Which is all well and good if your action sequences then go on to deliver the required quota of palm-sweating, people-dangling-over-chasms thrills. Trouble is, while you can't fault their quantity, Vertical Limit's stunts tend to fall a little flat in the quality department.
Now, this is partly because one or two of the major set-pieces have been somewhat sloppily edited - the absence of build up and/or even a smidgeon of aftermath affects the pacing of the most daring of doing. However, the rest of Vertical Limit's failure to excite is down to the fact that, no matter how much time, effort and location shooting the film-makers claim to have put in, it still looks like they spent most of their time on a polystyrene rock-filled sound stage.

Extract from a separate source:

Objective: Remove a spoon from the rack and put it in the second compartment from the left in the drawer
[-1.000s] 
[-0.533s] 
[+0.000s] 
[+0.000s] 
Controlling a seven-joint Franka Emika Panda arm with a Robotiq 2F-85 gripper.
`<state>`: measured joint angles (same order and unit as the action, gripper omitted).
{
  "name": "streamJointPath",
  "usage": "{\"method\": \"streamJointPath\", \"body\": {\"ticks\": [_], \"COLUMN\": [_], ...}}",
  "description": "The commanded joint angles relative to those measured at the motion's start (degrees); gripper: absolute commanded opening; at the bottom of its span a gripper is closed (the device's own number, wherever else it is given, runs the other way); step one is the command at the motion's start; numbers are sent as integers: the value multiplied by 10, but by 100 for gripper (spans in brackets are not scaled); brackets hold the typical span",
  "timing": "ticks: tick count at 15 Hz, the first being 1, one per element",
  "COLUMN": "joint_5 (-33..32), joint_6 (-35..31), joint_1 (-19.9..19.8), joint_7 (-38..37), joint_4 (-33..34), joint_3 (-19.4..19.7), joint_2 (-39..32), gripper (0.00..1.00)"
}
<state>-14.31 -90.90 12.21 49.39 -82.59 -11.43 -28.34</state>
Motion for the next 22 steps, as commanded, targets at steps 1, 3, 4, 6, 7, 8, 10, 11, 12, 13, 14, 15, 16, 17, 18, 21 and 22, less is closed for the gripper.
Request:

All those impressive and beautiful National Geographic shots of snow and mountains mean nothing when - as soon as a bit of action rough and tumble is called for - over the horizon comes clomping a Himalayas' worth of paint-heavy matte work, blurry CGI and chunkily over-dressed sets. It's difficult to get yourself all worked up about the possibility of Chris O'Donnell falling to his doom at the best of times. It's not helped when the film-makers have gone to negligible effort to disguise the fact that he's really just hanging from a wire a few feet above a heavily padded studio floor.
And that's Vertical Limit's big problem: the only thing they've clearly not bothered to suspend is disbelief.